Die Grasnarbe ist mehr als eine Ansammlung von Halmen — sie ist ein zusammenwachsendes System aus lebenden Gräsern, Wurzeln, Bodenleben und organischer Substanz. Ihre Qualität entscheidet über Belastbarkeit, Optik und Pflegeaufwand.
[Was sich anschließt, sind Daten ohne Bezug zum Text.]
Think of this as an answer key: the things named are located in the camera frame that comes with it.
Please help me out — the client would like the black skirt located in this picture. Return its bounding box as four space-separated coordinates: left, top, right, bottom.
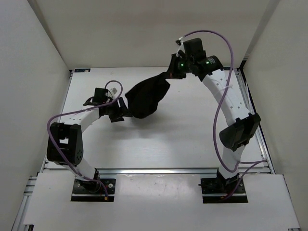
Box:
125 72 170 119

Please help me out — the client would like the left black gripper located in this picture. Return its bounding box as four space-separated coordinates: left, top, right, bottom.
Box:
103 97 132 123

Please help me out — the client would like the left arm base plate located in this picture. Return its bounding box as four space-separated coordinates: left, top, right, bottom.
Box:
71 178 116 202

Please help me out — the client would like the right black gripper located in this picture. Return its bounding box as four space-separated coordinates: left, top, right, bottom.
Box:
163 54 193 80

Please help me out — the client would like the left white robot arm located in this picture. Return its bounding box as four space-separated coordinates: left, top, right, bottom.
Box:
47 88 131 193

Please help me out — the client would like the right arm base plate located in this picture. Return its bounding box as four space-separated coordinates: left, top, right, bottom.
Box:
199 172 248 204

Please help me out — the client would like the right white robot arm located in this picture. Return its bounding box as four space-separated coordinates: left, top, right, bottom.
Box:
167 38 261 193

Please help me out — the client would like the left blue corner label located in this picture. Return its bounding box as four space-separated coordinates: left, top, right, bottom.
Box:
74 68 91 73
Was eine gute Grasnarbe ausmacht:
- Dichte: 50.000–70.000 Halme pro m² bei gesundem Rasen
- Gleichmäßigkeit: keine Kahlstellen, kein Moos, wenig Unkraut
- Tiefe Verwurzelung: Wurzeln bis 15 cm oder tiefer
- Elastizität: erholt sich nach Belastung
Feinde der Grasnarbe:
- Trockenstress → Gräser ziehen sich zurück, Unkraut siedelt sich an
- Bodenverdichtung → flache Wurzeln, Wasser staut sich
- Zu kurzer Schnitt → weniger Blattfläche, schwächere Wurzeln
- Filzschicht → Wasser und Nährstoffe kommen nicht durch
Narbe verbessern: Vertikutieren, Nachsaat, richtige Mähhöhe und regelmäßige Düngung stärken die Narbe langfristig. Eine einmal gut etablierte Grasnarbe regeneriert sich bei Schäden deutlich schneller.